- [WORK INSTRUCTION] Your output is the line containing "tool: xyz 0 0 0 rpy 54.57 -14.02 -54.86" plus all lines after it to the end of the records, reproduced exactly, with nothing else.

────────────────────

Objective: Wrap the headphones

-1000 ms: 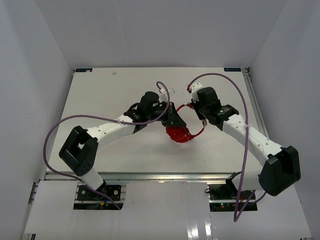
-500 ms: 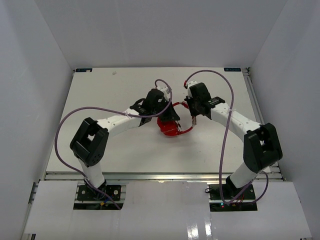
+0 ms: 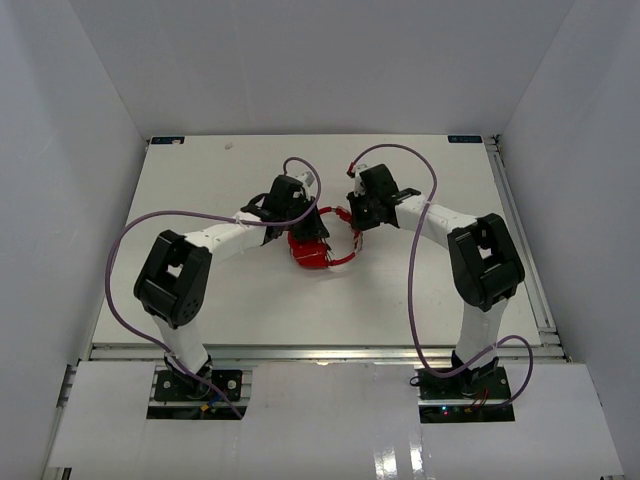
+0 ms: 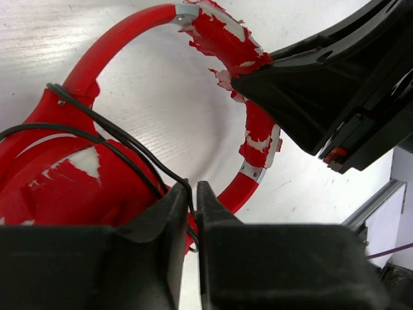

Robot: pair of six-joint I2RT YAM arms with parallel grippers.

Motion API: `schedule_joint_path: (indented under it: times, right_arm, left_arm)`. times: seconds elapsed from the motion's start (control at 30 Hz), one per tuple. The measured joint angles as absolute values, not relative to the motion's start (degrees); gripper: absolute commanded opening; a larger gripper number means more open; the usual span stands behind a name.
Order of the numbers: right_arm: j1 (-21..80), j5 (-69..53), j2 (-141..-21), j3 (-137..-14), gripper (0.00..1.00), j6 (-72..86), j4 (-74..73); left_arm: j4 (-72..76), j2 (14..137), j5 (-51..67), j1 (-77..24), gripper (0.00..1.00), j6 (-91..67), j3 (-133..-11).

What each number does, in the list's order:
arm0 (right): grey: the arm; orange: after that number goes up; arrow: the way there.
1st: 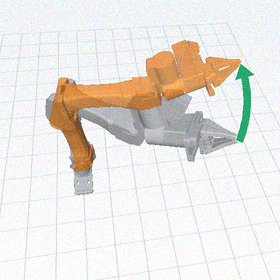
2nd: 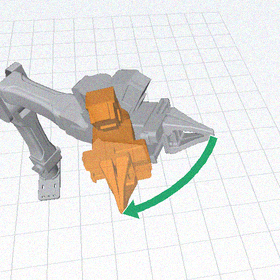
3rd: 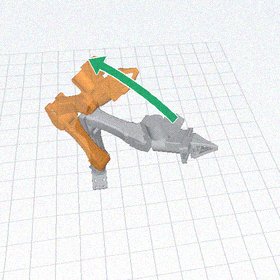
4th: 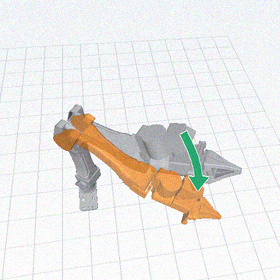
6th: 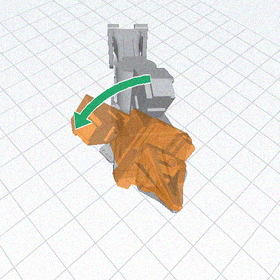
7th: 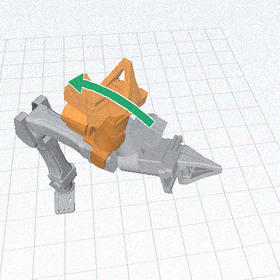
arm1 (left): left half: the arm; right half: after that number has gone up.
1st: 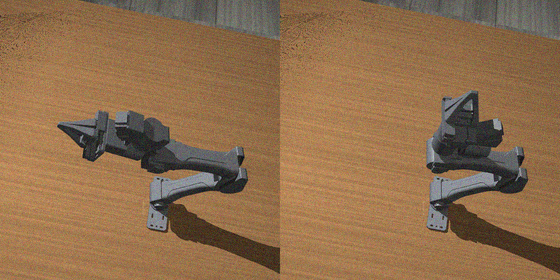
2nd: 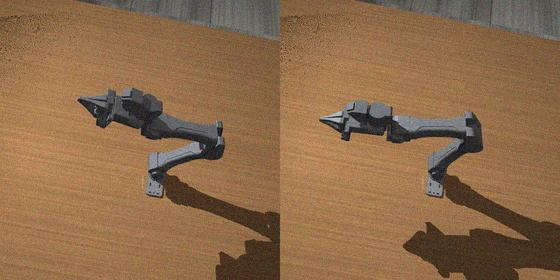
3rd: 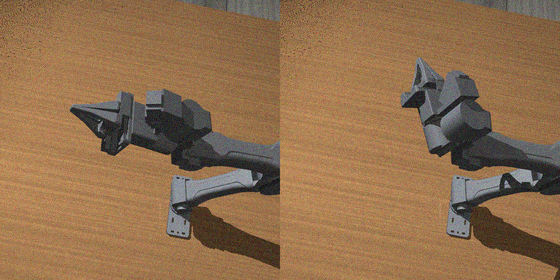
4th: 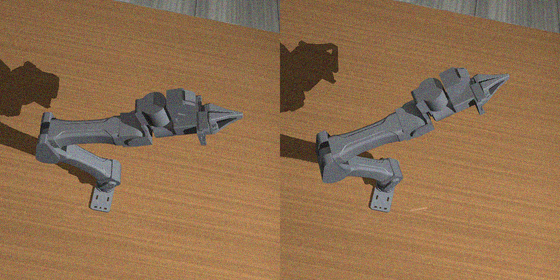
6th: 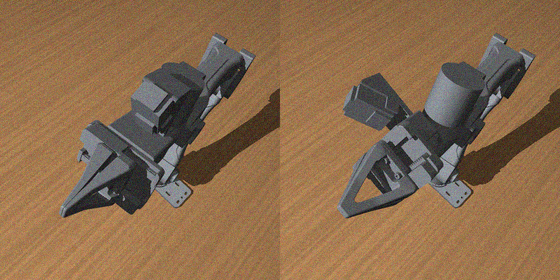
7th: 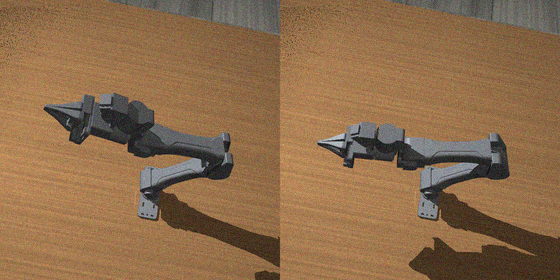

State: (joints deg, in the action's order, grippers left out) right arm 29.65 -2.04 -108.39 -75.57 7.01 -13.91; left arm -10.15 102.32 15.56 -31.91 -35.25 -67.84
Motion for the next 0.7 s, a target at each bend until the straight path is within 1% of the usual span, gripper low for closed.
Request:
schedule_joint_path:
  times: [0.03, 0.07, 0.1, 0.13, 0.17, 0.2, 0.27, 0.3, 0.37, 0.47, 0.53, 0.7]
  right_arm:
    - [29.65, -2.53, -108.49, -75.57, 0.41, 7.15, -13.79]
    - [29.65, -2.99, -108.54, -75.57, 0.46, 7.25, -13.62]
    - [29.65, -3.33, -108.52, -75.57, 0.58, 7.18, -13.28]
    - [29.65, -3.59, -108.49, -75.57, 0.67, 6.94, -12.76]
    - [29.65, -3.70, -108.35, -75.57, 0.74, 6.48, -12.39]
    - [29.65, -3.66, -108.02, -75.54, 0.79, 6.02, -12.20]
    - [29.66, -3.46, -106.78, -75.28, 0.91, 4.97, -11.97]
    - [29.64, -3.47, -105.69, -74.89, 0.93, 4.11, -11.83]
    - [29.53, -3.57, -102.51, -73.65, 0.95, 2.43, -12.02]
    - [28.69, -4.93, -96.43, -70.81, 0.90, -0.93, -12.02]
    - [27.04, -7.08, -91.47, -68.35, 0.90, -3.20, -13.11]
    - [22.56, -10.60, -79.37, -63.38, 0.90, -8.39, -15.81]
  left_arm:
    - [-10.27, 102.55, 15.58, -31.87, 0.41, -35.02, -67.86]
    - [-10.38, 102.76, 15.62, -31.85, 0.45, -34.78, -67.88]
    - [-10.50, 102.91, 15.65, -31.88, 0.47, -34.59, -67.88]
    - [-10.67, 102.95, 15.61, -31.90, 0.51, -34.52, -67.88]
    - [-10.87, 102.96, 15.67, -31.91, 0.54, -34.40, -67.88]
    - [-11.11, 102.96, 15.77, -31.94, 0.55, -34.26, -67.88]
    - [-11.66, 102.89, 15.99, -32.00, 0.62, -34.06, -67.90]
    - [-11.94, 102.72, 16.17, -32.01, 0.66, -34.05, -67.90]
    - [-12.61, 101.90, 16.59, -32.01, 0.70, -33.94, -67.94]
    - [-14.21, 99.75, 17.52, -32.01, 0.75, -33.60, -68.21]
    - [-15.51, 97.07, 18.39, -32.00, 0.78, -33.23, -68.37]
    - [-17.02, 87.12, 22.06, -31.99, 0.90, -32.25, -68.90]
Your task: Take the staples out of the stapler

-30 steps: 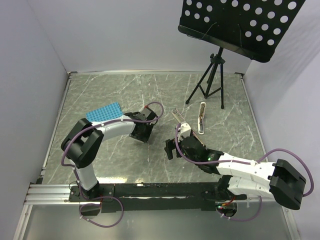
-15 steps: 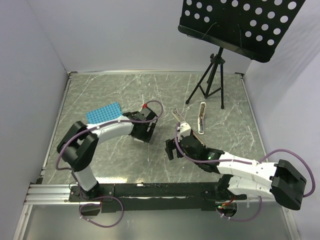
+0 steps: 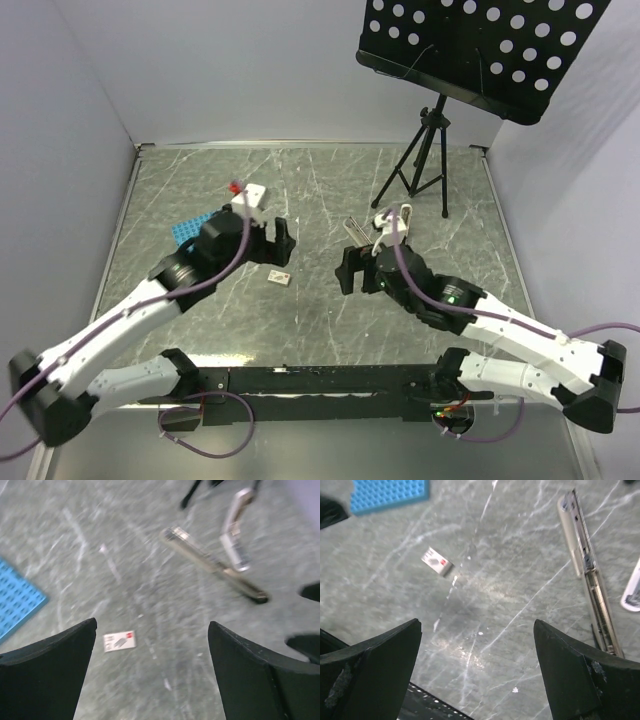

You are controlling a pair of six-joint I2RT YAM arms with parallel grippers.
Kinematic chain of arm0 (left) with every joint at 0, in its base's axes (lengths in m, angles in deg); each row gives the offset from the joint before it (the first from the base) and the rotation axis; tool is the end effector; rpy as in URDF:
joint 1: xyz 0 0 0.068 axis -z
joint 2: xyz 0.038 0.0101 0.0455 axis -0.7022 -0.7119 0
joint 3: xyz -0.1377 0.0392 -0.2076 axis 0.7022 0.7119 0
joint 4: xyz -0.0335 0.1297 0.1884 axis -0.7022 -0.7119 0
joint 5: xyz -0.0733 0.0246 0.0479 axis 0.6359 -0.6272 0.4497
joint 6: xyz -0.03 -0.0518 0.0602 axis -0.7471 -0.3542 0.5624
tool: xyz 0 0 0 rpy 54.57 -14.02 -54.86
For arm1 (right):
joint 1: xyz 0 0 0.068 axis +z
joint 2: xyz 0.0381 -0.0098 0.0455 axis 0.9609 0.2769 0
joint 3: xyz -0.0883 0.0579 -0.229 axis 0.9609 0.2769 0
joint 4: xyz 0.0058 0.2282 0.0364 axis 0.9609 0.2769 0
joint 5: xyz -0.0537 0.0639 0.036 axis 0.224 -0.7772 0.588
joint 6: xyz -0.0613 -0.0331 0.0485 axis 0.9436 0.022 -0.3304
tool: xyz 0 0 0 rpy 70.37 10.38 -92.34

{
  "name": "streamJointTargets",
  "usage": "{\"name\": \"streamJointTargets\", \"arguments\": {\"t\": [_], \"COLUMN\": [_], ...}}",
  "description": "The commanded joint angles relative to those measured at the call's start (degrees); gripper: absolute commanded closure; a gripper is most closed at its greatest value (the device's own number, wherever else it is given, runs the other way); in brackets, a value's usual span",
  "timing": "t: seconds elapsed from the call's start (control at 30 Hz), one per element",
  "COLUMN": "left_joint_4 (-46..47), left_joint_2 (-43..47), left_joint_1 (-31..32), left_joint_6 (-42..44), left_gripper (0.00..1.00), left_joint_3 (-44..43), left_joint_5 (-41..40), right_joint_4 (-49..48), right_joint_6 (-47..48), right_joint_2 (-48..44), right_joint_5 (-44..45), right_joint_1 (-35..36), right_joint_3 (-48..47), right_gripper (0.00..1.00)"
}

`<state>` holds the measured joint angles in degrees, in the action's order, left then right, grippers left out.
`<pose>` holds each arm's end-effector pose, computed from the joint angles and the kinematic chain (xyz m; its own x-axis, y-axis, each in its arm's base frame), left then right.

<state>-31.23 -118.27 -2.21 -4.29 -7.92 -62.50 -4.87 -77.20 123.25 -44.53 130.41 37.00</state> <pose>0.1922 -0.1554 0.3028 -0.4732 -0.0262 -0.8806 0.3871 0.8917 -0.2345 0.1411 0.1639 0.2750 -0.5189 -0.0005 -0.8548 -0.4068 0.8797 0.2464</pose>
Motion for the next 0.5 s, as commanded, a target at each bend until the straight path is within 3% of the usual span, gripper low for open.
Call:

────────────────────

- [EXERCISE ANSWER]
tool: xyz 0 0 0 rpy 54.57 -14.02 -54.86
For arm1 (right):
joint 1: xyz 0 0 0.068 axis +z
joint 2: xyz 0.0381 -0.0098 0.0455 axis 0.9609 0.2769 0
joint 3: xyz -0.0883 0.0579 -0.229 axis 0.9609 0.2769 0
joint 4: xyz 0.0058 0.2282 0.0364 axis 0.9609 0.2769 0
joint 5: xyz -0.0537 0.0639 0.036 axis 0.224 -0.7772 0.588
joint 6: xyz -0.0613 -0.0331 0.0485 axis 0.9436 0.022 -0.3304
tool: xyz 0 0 0 rpy 70.37 10.38 -92.34

{
  "name": "streamJointTargets",
  "usage": "{\"name\": \"streamJointTargets\", \"arguments\": {\"t\": [_], \"COLUMN\": [_], ...}}",
  "description": "The commanded joint angles relative to those measured at the call's start (degrees); gripper: absolute commanded closure; a gripper is most closed at its greatest value (the device's own number, wherever else it is given, runs the other way); in brackets, a value's usual span",
  "timing": "t: seconds elapsed from the call's start (control at 30 Hz), one per element",
  "COLUMN": "left_joint_4 (-46..47), left_joint_2 (-43..47), left_joint_1 (-31..32), left_joint_6 (-42..44), left_gripper (0.00..1.00), left_joint_3 (-44..43), left_joint_5 (-41..40), right_joint_4 (-49..48), right_joint_6 (-47..48), right_joint_2 (-48..44), right_joint_5 (-44..45), right_joint_1 (-35..36), right_joint_3 (-48..47), right_gripper (0.00..1.00)"
}

`<state>` holds the measured joint angles in degrees, in the action's order, left then right, grippers left out.
`<pose>` holds each arm's end-effector pose, computed from the joint angles and the kinematic chain (xyz m; its own x-axis, y-axis, each in its arm's base frame), left then right.

<state>-31.23 -118.27 -2.21 -4.29 -7.92 -62.50 -4.87 -77.20 123.25 -44.53 130.41 37.00</state> <pose>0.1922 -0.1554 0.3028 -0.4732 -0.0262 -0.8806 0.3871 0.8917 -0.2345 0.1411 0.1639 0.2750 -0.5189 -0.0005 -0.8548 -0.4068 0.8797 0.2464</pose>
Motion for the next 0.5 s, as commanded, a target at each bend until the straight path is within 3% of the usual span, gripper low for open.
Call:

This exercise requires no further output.